The only logs I see are:
Mon Oct 15 19:25:00 2018 [Z0][RCM][I]: Error requesting vote from follower 0:libcurl failed to execute the HTTP POST transaction, explaining: Failed to connect to port 2633: Connection refused
Mon Oct 15 19:25:00 2018 [Z0][RCM][I]: No leader found, starting new election in 2790ms

I am expecting to see these errors, since the leader node is down, but my expectations are also that the failover node ( to take over and become leader. Are my expectations correct, or there is something wrong with my scenario?

Thank you!

(Anton Todorov) #2

Hi @razvanc,

OpenNebula recommends 3 or 5 nodes

The RAFT consensus algorithm needs to have N/2+1 nodes available to create a quorum. The remaining node in your case is in split-brain situation waiting for other node(s) to become available to start the election.

Hope this helps.

Best Regards,
Anton Todorov

(Razvan Crainea) #3

Hi, Anton!

Thank you for your prompt response! This was actually what I was thinking too, but I couldn’t pinpoint the hard requirement of having N/2+1 nodes, I only saw the recommendation you pointed out. TBH, I didn’t read the RAFT specifications, I am sorry about that!
Do you know if there is a method of adding a 3rd, lightweight node (not an actual installment), just for ensuring consensus? Not sure whether only deploying a RAFT generic implementation will help, since it will still need to implement some of the OpenNebula logic.


(Anton Todorov) #4

Hi Razvan,

I am not sure is it possible to add just a voting beacon. Please feel free to issue a feature request though.

Best Regards,
Anton Todorov

(Razvan Crainea) #5

Done! One can follow the feature request here.

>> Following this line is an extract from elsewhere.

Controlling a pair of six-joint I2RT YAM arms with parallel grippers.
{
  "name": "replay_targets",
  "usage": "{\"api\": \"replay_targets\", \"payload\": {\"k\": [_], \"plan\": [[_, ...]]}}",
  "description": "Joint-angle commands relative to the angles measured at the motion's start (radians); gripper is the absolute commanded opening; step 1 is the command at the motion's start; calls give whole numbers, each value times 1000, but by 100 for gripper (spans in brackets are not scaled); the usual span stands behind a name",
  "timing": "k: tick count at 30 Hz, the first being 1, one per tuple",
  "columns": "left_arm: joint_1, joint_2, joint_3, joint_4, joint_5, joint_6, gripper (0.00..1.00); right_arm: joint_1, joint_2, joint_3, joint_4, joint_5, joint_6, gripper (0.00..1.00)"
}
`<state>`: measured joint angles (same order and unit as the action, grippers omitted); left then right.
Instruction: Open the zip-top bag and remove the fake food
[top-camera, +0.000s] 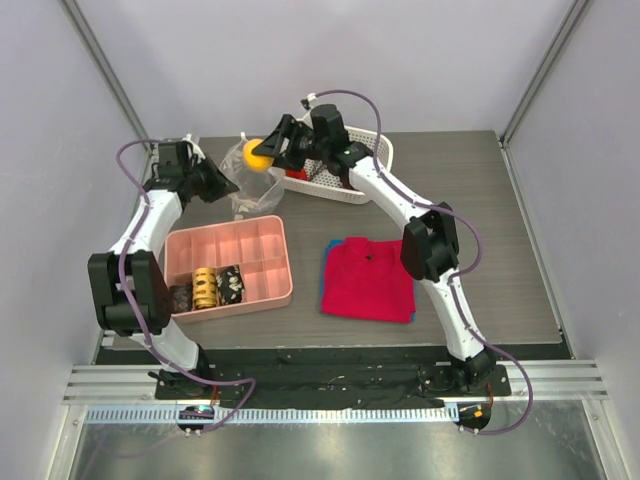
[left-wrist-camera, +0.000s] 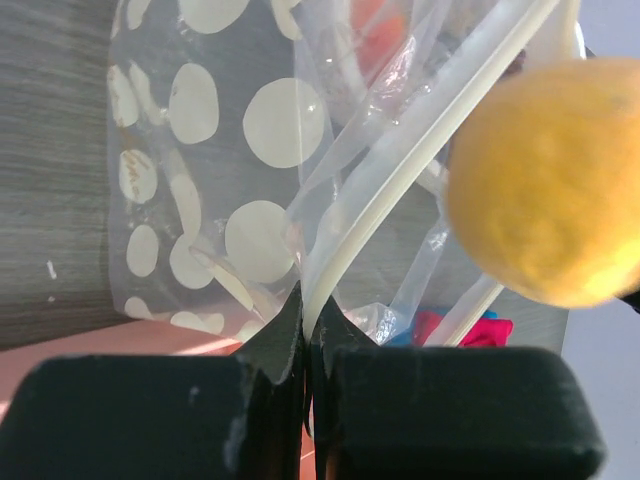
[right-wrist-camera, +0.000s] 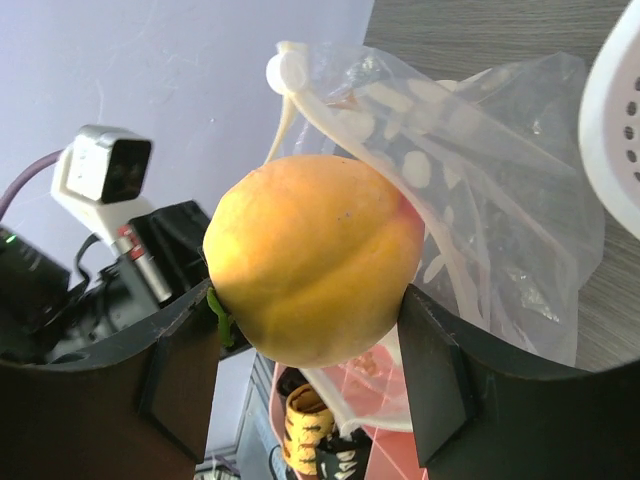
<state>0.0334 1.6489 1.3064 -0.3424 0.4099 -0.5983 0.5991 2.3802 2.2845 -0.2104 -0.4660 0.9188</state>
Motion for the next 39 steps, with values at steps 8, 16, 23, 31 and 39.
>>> {"api": "replay_targets", "payload": {"k": [8,16,23,31,39], "plan": [[45,46,125,-81,-135,-162,0,-128,-272,-110,-113,177,-253,4],[45,48,226,-72,-256,-164,0,-196,-145,-140,-213,408,-530,10],[45,173,358,-32,-257,-133,0,-199,-13,-2,-262,431,-549,17],[45,365,516,-17,-232,-71,5,-199,-10,-17,-274,461,-561,40],[37,378,671,-156,-286,-6,100,-197,-45,9,-355,509,-520,100]]}}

Thank you very much for your help!

(petr108m) #6

status of feature
Code committed to upstream release/hotfix branches

does it mean a possibility to download and install?
can u provide details?

(Razvan Crainea) #7

According to the ticket, nothing was done yet - those are just bullets that need to be checked when completed.

(Ruben S. Montero) #8


AFAIK this is not possible for RAFT. A node must be leader, follower or candidate. Note that log entries are committed once a majority of followers have replicated the entry, so the algorithm assumes that any of them could take the leadership in case of failure…

I guess the light way approach would be to create a VM with your third oned server running in it…